Task directions: Please reproduce the final stretch of the listing below: the line that contains "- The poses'" and all lines after it, verbatim, with nothing else.
(Data records begins)
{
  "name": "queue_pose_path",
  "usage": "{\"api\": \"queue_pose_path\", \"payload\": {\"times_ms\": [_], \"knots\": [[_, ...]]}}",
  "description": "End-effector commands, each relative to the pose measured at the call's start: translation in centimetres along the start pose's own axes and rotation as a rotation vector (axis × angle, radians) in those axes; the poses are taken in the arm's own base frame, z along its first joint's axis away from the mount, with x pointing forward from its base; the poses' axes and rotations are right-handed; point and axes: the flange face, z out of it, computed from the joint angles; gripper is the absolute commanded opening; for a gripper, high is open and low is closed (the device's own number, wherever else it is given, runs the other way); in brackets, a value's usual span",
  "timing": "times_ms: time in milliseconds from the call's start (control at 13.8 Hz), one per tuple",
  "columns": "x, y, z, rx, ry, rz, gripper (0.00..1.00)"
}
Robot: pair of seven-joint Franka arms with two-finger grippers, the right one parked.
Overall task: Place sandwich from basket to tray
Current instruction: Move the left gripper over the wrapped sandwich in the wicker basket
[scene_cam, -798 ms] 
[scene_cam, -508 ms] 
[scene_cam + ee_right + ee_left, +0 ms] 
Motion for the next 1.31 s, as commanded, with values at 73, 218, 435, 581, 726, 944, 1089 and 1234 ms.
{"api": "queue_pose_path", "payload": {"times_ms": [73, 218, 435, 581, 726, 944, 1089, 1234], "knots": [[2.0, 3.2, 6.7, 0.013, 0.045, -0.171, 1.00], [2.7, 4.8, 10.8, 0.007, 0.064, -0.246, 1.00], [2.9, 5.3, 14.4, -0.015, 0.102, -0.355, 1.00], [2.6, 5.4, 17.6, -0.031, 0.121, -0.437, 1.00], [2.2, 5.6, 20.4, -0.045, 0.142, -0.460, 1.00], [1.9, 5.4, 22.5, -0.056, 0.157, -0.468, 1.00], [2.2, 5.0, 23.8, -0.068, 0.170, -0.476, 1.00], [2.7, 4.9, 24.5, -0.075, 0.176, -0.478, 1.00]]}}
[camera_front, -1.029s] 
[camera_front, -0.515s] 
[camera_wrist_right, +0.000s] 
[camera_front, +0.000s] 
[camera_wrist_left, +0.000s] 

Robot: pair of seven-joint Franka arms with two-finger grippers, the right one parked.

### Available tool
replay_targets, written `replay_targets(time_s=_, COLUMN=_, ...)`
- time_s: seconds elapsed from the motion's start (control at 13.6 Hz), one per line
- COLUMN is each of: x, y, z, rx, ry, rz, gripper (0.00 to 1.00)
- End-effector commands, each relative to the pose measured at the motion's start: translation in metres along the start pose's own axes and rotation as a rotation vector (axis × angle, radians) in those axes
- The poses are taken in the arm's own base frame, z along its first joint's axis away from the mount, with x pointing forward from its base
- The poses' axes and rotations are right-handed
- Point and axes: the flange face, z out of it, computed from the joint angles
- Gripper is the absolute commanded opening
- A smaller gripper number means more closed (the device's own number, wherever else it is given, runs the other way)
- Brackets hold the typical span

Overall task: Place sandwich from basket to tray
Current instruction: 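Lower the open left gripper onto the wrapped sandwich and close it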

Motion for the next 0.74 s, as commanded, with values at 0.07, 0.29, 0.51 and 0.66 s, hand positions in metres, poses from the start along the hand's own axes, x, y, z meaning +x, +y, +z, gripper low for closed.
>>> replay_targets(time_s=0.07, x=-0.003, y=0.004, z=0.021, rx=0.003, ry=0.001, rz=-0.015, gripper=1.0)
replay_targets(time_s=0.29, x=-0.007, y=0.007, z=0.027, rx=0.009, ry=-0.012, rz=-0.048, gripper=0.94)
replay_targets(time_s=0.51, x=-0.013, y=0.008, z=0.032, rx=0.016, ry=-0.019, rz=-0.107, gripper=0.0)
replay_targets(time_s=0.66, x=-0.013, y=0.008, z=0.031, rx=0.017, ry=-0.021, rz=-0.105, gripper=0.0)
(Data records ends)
Result of this exercise:
- The poses' axes and rotations are right-handed
- Point and axes: the flange face, z out of it, computed from the joint angles
- Gripper is the absolute commanded opening
- A smaller gripper number means more closed (the device's own number, wherever else it is given, runs the other way)
- Brackets hold the typical span

Overall task: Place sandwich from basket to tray
Current instruction: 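Lower the open left gripper onto the wrapped sandwich and close it
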
Motion for the next 0.74 s, as commanded, with values at 0.07, 0.29, 0.51 and 0.66 s, hand positions in metres, poses from the start along the hand's own axes, x, y, z meaning +x, +y, +z, gripper low for closed.
>>> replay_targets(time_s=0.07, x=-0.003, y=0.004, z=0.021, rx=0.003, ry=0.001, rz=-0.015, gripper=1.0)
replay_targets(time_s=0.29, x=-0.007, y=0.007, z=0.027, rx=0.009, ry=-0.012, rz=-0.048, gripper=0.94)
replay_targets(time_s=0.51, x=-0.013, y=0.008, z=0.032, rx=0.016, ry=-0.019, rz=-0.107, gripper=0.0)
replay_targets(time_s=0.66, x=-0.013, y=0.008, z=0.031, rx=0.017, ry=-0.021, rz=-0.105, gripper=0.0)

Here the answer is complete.